Sembra una frase retorica, ma non lo è: “Periscopio è un giornale senza padrini e senza padroni” . Siamo orgogliosamente antifascisti, pacifisti, nonviolenti, femministi, ambientalisti. Crediamo nella Sinistra (anche se la Sinistra non crede più a se stessa), ma non apparteniamo a nessuna casa politica, non fiancheggiamo nessun partito e nessun leader. Anzi, diffidiamo dei leader e dei capipopolo, perfino degli eroi. Non ci piacciono i muri, quelli materiali come quelli immateriali frutto del pregiudizio e dell’egoismo. Ci piace “il popolo” (quello scritto in Costituzione) e ci piacerebbe cancellare “la nazione”, premessa di ogni guerra e ogni violenza.
Periscopio è quindi un giornale popolare, non nazionalpopolare. Un quotidiano “generalista”, scritto per essere letto da tutti (“quelli che hanno letto milioni di libri o che non sanno nemmeno parlare” F. De Gregori) a tutti quelli che coltivano la curiosità, e non ai circoli degli specialisti, agli addetti ai lavori, agli intellettuali del vuoto e della chiacchera.
Periscopio è di proprietà di una S.r.l. con un azionariato diffuso e partecipato, garanzia di una gestitone collettiva e democratico del quotidiano. Si finanzia, quindi vive, grazie ai liberi contributi dei suoi lettori amici e sostenitori. Accetta e ospita sponsor ed inserzionisti solo socialmente, eticamente e culturalmente meritevoli.

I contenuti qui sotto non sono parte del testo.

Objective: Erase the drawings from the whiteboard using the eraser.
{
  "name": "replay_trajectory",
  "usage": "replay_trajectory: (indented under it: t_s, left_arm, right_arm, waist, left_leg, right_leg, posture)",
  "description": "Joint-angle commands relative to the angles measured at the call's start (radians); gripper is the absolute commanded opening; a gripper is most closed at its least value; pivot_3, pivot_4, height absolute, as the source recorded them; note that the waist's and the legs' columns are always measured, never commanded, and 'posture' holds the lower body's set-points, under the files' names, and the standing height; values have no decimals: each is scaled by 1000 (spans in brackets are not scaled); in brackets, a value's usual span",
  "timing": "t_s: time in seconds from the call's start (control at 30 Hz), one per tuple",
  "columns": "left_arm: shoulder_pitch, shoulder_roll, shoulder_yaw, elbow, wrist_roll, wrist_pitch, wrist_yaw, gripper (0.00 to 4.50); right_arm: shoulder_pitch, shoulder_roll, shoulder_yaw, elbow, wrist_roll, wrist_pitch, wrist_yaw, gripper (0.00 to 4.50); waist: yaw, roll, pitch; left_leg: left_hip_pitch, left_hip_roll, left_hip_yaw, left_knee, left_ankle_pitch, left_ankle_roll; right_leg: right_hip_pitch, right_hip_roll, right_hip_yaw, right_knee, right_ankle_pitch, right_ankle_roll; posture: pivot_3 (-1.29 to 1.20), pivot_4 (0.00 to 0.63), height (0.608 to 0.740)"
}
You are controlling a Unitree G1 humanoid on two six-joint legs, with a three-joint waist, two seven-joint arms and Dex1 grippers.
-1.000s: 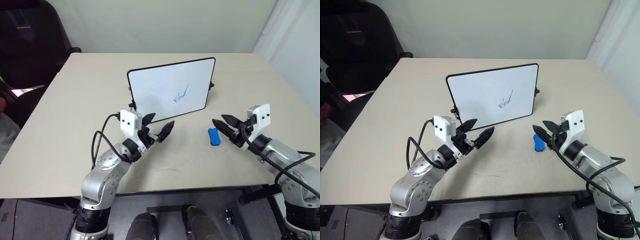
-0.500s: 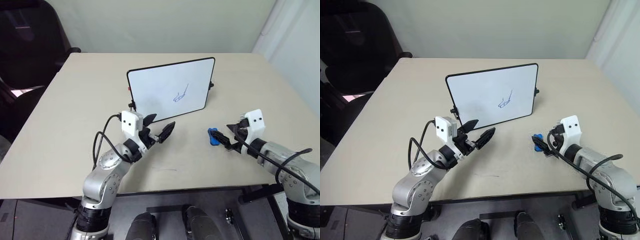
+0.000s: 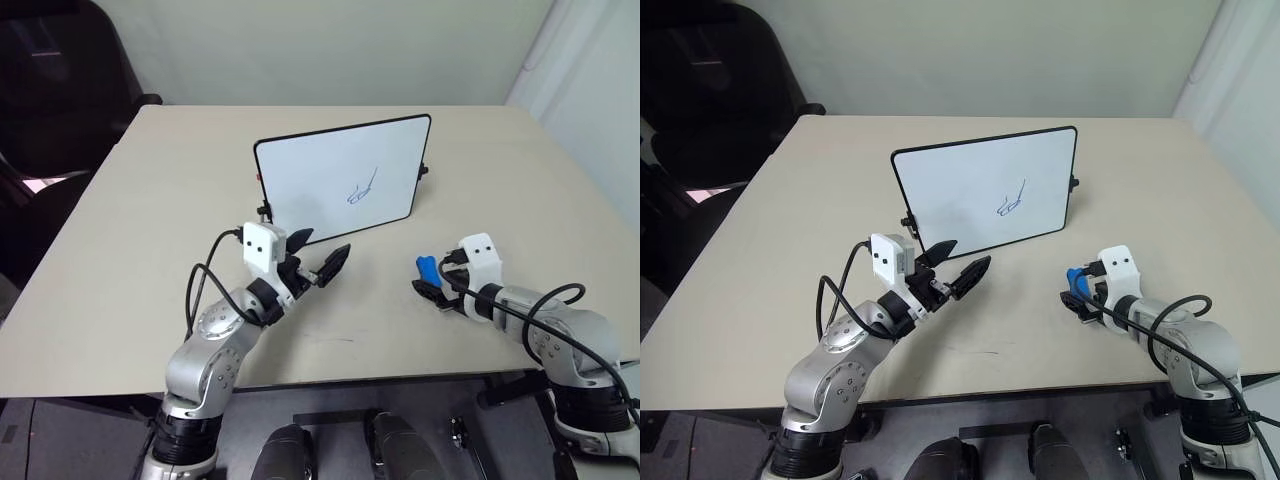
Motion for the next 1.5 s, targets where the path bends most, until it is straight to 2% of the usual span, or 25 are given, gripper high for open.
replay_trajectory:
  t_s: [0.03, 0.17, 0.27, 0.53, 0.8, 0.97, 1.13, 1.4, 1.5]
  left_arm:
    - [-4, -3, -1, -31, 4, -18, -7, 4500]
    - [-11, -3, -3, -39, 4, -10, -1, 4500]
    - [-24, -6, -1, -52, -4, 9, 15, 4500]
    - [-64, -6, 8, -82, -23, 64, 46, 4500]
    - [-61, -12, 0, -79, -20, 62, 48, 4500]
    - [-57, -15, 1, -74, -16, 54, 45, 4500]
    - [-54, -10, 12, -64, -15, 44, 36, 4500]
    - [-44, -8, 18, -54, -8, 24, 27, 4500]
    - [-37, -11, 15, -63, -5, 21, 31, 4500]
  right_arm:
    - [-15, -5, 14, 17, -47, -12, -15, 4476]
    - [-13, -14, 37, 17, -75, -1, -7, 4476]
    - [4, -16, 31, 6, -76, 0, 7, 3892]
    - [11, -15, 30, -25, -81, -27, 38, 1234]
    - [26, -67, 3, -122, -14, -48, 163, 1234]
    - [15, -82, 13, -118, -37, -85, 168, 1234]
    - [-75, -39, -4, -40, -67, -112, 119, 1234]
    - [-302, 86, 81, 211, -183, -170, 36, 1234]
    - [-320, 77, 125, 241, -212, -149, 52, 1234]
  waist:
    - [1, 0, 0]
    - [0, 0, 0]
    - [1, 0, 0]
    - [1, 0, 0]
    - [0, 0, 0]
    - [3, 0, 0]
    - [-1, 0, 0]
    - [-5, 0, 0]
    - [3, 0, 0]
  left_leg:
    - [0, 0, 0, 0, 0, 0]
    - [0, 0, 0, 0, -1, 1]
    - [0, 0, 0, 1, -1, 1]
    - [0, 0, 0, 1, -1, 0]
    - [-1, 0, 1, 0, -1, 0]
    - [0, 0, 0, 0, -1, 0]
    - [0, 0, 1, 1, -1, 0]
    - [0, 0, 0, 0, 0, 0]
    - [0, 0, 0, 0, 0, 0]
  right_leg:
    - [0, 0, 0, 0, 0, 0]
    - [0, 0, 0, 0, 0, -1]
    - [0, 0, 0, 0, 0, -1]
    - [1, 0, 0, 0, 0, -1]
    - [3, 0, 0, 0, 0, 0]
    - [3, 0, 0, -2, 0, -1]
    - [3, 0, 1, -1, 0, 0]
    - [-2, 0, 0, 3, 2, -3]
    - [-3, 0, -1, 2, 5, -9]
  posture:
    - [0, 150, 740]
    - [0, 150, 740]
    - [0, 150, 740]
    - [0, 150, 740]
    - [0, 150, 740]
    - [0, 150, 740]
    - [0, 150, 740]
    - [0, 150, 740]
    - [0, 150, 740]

Nato quasi otto anni fa con il nome ferraraitalia [2], Periscopio naviga già in mare aperto, rivolgendosi a un pubblico nazionale e non solo. Conta oggi 300.000 lettori in ogni parte d’Italia e vuole crescere e farsi conoscere. Dipenderà da chi lo scrive ma anche e soprattutto da chi lo legge e lo condivide con altri che ancora non lo conoscono. Per una volta, stare nella stessa barca può essere una avventura affascinante. Buona navigazione a tutti.
Francesco Monini
[1] La storia del giornale è piuttosto lunga. Il primo quotidiano della storia uscì a Lipsia, grande centro culturale e commerciale della Germania, nel 1660, con il titolo Leipziger Zeitung e il sottotitolo: Notizie fresche degli affari, della guerra e del mondo. Da allora ha cambiato molte facce, ha aggiunto pagine, foto, colori, infine è asceso al cielo del web. In quasi 363 anni di storia non sono mancate novità ed esperimenti, ma senza esagerare, perché “un quotidiano si occupa di notizie, non può confondersi con la letteratura”.
[2] Non ci dimentichiamo di Ferrara, la città che ospita la redazione e dove ogni giorno il giornale si confeziona. Così Ferraraitalia continua a vivere dentro Periscopio all’interno di una sezione speciale, una parte importante del tutto.